• Information provided
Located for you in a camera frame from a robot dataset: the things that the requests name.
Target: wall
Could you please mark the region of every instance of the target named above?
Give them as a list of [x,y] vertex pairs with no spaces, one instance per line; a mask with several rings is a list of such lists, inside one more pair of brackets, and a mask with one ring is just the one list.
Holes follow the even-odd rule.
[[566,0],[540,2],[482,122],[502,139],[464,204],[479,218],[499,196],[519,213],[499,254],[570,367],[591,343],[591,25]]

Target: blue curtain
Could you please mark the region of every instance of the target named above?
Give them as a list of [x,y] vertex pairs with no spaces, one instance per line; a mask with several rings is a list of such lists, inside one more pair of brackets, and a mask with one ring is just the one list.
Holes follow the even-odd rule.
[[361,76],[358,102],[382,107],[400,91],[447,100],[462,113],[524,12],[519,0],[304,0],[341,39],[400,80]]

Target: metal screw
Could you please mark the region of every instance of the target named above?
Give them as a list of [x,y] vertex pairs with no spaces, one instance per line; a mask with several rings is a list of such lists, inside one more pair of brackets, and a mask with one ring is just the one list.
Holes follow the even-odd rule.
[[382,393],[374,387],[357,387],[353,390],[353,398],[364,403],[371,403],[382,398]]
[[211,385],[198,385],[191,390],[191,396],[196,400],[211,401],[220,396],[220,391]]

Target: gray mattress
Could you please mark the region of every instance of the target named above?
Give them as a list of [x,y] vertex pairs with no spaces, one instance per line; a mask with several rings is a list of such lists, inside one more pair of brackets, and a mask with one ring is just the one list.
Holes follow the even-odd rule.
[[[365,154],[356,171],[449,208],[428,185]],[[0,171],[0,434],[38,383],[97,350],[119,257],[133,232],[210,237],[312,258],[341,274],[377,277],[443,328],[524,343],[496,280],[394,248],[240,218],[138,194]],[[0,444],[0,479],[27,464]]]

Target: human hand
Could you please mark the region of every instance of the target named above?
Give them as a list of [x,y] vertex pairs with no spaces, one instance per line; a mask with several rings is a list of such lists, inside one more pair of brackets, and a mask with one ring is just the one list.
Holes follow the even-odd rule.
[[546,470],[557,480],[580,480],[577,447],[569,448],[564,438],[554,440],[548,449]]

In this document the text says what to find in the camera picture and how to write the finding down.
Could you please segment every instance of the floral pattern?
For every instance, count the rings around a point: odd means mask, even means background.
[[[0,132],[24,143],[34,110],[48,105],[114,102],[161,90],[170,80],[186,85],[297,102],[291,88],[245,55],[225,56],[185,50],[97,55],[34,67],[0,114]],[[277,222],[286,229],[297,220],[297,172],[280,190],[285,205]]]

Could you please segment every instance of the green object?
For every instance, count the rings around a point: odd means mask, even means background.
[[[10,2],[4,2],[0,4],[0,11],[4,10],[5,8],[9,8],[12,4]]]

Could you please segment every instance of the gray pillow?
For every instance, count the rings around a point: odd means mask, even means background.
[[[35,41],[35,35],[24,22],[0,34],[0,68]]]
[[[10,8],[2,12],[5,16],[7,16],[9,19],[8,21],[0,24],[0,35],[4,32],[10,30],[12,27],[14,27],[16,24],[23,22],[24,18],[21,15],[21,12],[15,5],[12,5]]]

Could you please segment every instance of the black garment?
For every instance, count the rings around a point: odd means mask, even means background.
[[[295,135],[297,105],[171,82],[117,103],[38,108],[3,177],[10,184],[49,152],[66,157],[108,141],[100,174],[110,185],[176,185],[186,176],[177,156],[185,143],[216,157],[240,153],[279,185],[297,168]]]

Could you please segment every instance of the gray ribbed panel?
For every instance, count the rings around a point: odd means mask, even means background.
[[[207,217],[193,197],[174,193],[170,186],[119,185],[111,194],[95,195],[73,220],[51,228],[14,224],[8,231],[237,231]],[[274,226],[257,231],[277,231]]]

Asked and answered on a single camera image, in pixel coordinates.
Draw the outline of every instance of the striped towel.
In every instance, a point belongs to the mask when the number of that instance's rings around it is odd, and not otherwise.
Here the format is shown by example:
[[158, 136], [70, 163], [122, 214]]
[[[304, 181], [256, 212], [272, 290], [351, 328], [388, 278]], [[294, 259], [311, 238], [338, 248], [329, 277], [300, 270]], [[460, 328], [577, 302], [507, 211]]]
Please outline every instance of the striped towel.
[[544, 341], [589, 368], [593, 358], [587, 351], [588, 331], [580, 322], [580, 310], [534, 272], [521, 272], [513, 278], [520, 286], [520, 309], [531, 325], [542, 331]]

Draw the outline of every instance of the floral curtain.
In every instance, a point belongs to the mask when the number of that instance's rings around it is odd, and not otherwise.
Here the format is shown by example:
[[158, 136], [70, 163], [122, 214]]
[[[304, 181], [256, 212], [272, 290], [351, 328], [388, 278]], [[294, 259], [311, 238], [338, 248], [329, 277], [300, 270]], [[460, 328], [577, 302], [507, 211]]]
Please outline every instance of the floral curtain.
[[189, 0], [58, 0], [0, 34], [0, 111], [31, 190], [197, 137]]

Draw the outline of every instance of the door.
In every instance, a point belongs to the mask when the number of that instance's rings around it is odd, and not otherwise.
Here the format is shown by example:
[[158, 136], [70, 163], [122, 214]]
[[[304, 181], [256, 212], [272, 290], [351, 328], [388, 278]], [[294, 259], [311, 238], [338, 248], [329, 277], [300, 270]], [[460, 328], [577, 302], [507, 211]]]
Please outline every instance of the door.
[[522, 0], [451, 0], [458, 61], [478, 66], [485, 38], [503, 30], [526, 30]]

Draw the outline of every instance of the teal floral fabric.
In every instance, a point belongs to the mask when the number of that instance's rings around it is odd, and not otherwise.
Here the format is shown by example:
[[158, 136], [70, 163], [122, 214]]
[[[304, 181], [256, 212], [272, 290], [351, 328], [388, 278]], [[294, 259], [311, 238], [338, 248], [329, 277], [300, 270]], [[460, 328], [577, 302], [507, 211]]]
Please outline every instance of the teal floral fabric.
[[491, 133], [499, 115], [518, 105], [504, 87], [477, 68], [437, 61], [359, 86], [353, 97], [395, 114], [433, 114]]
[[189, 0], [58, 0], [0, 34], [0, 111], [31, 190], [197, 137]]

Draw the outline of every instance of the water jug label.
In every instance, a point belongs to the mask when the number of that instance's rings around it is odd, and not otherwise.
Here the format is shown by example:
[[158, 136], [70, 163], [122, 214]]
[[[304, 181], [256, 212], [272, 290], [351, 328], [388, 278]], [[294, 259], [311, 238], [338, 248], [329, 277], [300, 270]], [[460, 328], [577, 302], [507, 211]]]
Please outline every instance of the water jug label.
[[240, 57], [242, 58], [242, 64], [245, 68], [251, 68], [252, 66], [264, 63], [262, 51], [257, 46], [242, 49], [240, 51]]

• Try it
From the first line to the last, write out the listing exactly.

• Response area
Located for you in a camera frame from a robot dataset: the things that the requests name.
Target: wall
Could you please mark the region of every instance of the target named above?
Give them as a list of [x,y] vertex pairs with no spaces, one instance per line; a mask with several rings is a list of such lists, inside one more pair of brackets, and a mask with one ring is just the one list.
Holes follow the even-odd rule.
[[566,0],[540,2],[482,122],[502,139],[464,204],[479,218],[499,196],[519,213],[499,254],[570,367],[591,343],[591,25]]

Target: blue curtain
Could you please mark the region of every instance of the target named above?
Give them as a list of [x,y] vertex pairs with no spaces, one instance per line; a mask with several rings is a list of such lists, inside one more pair of brackets, and a mask with one ring is just the one list.
Holes follow the even-odd rule.
[[361,76],[358,102],[382,107],[400,91],[447,100],[462,113],[524,12],[519,0],[304,0],[341,39],[400,80]]

Target: metal screw
Could you please mark the region of every instance of the target named above?
Give them as a list of [x,y] vertex pairs with no spaces, one instance per line; a mask with several rings is a list of such lists, inside one more pair of brackets, and a mask with one ring is just the one list.
Holes follow the even-odd rule.
[[382,393],[374,387],[357,387],[353,390],[353,398],[364,403],[371,403],[382,398]]
[[211,385],[198,385],[191,390],[191,396],[196,400],[211,401],[220,396],[220,391]]

Target: gray mattress
Could you please mark the region of every instance of the target named above?
Give them as a list of [x,y] vertex pairs with no spaces, one instance per line; a mask with several rings is a list of such lists, inside one more pair of brackets, and a mask with one ring is just the one list.
Holes follow the even-odd rule.
[[[365,154],[356,171],[449,208],[428,185]],[[0,171],[0,434],[38,383],[97,350],[119,257],[133,232],[210,237],[312,258],[341,274],[377,277],[443,328],[524,343],[496,280],[394,248],[240,218],[138,194]],[[0,444],[0,479],[27,464]]]

Target: human hand
Could you please mark the region of every instance of the target named above?
Give them as a list of [x,y] vertex pairs with no spaces, one instance per line; a mask with several rings is a list of such lists, inside one more pair of brackets, and a mask with one ring is just the one list.
Holes follow the even-odd rule.
[[546,470],[557,480],[580,480],[577,447],[569,448],[564,438],[554,440],[548,449]]

In this document the text says what to find in the camera picture and how to write the finding down.
Could you please segment every instance of the floral pattern?
For every instance, count the rings around a point: odd means mask, even means background.
[[[0,132],[24,143],[34,110],[48,105],[114,102],[161,90],[170,80],[186,85],[297,102],[291,88],[245,55],[225,56],[185,50],[97,55],[34,67],[0,114]],[[277,222],[286,229],[297,220],[297,172],[280,190],[285,205]]]

Could you please segment every instance of the green object?
For every instance, count the rings around a point: odd means mask, even means background.
[[[10,2],[4,2],[0,4],[0,11],[4,10],[5,8],[9,8],[12,4]]]

Could you please segment every instance of the gray pillow?
For every instance, count the rings around a point: odd means mask, even means background.
[[[35,41],[35,35],[24,22],[0,34],[0,68]]]
[[[10,8],[2,12],[5,16],[7,16],[9,19],[8,21],[0,24],[0,35],[4,32],[10,30],[12,27],[14,27],[16,24],[23,22],[24,18],[21,15],[21,12],[15,5],[12,5]]]

Could you please segment every instance of the black garment?
For every instance, count the rings around a point: odd means mask, even means background.
[[[295,135],[297,105],[171,82],[117,103],[38,108],[3,177],[10,184],[49,152],[66,157],[108,141],[100,174],[110,185],[176,185],[186,176],[177,156],[185,143],[216,157],[240,153],[279,185],[297,168]]]

Could you please segment every instance of the gray ribbed panel?
For every instance, count the rings around a point: odd means mask, even means background.
[[[207,217],[193,197],[174,193],[170,186],[119,185],[111,194],[95,195],[73,220],[51,228],[14,224],[8,231],[237,231]],[[274,226],[257,231],[277,231]]]

Asked and answered on a single camera image, in pixel coordinates.
Draw the outline of every instance of the striped towel.
In every instance, a point belongs to the mask when the number of that instance's rings around it is odd, and not otherwise.
Here the format is shown by example:
[[158, 136], [70, 163], [122, 214]]
[[[304, 181], [256, 212], [272, 290], [351, 328], [388, 278]], [[294, 259], [311, 238], [338, 248], [329, 277], [300, 270]], [[460, 328], [577, 302], [507, 211]]]
Please outline every instance of the striped towel.
[[544, 341], [589, 368], [593, 358], [587, 351], [588, 331], [580, 322], [580, 310], [534, 272], [521, 272], [513, 278], [520, 286], [520, 309], [531, 325], [542, 331]]

Draw the outline of every instance of the floral curtain.
In every instance, a point belongs to the mask when the number of that instance's rings around it is odd, and not otherwise.
Here the format is shown by example:
[[158, 136], [70, 163], [122, 214]]
[[[304, 181], [256, 212], [272, 290], [351, 328], [388, 278]], [[294, 259], [311, 238], [338, 248], [329, 277], [300, 270]], [[460, 328], [577, 302], [507, 211]]]
Please outline every instance of the floral curtain.
[[189, 0], [58, 0], [0, 34], [0, 111], [31, 190], [197, 137]]

Draw the outline of every instance of the door.
In every instance, a point belongs to the mask when the number of that instance's rings around it is odd, and not otherwise.
Here the format is shown by example:
[[158, 136], [70, 163], [122, 214]]
[[[304, 181], [256, 212], [272, 290], [351, 328], [388, 278]], [[294, 259], [311, 238], [338, 248], [329, 277], [300, 270]], [[460, 328], [577, 302], [507, 211]]]
Please outline every instance of the door.
[[522, 0], [451, 0], [458, 61], [478, 66], [485, 38], [503, 30], [526, 30]]

Draw the outline of every instance of the teal floral fabric.
In every instance, a point belongs to the mask when the number of that instance's rings around it is odd, and not otherwise.
Here the format is shown by example:
[[158, 136], [70, 163], [122, 214]]
[[[304, 181], [256, 212], [272, 290], [351, 328], [388, 278]], [[294, 259], [311, 238], [338, 248], [329, 277], [300, 270]], [[460, 328], [577, 302], [507, 211]]]
Please outline every instance of the teal floral fabric.
[[491, 133], [499, 115], [518, 105], [504, 87], [477, 68], [437, 61], [359, 86], [353, 97], [395, 114], [433, 114]]
[[189, 0], [58, 0], [0, 34], [0, 111], [31, 190], [197, 137]]

Draw the outline of every instance of the water jug label.
In every instance, a point belongs to the mask when the number of that instance's rings around it is odd, and not otherwise.
Here the format is shown by example:
[[158, 136], [70, 163], [122, 214]]
[[[304, 181], [256, 212], [272, 290], [351, 328], [388, 278]], [[294, 259], [311, 238], [338, 248], [329, 277], [300, 270]], [[460, 328], [577, 302], [507, 211]]]
Please outline every instance of the water jug label.
[[240, 57], [242, 58], [242, 64], [245, 68], [251, 68], [252, 66], [264, 63], [262, 51], [257, 46], [242, 49], [240, 51]]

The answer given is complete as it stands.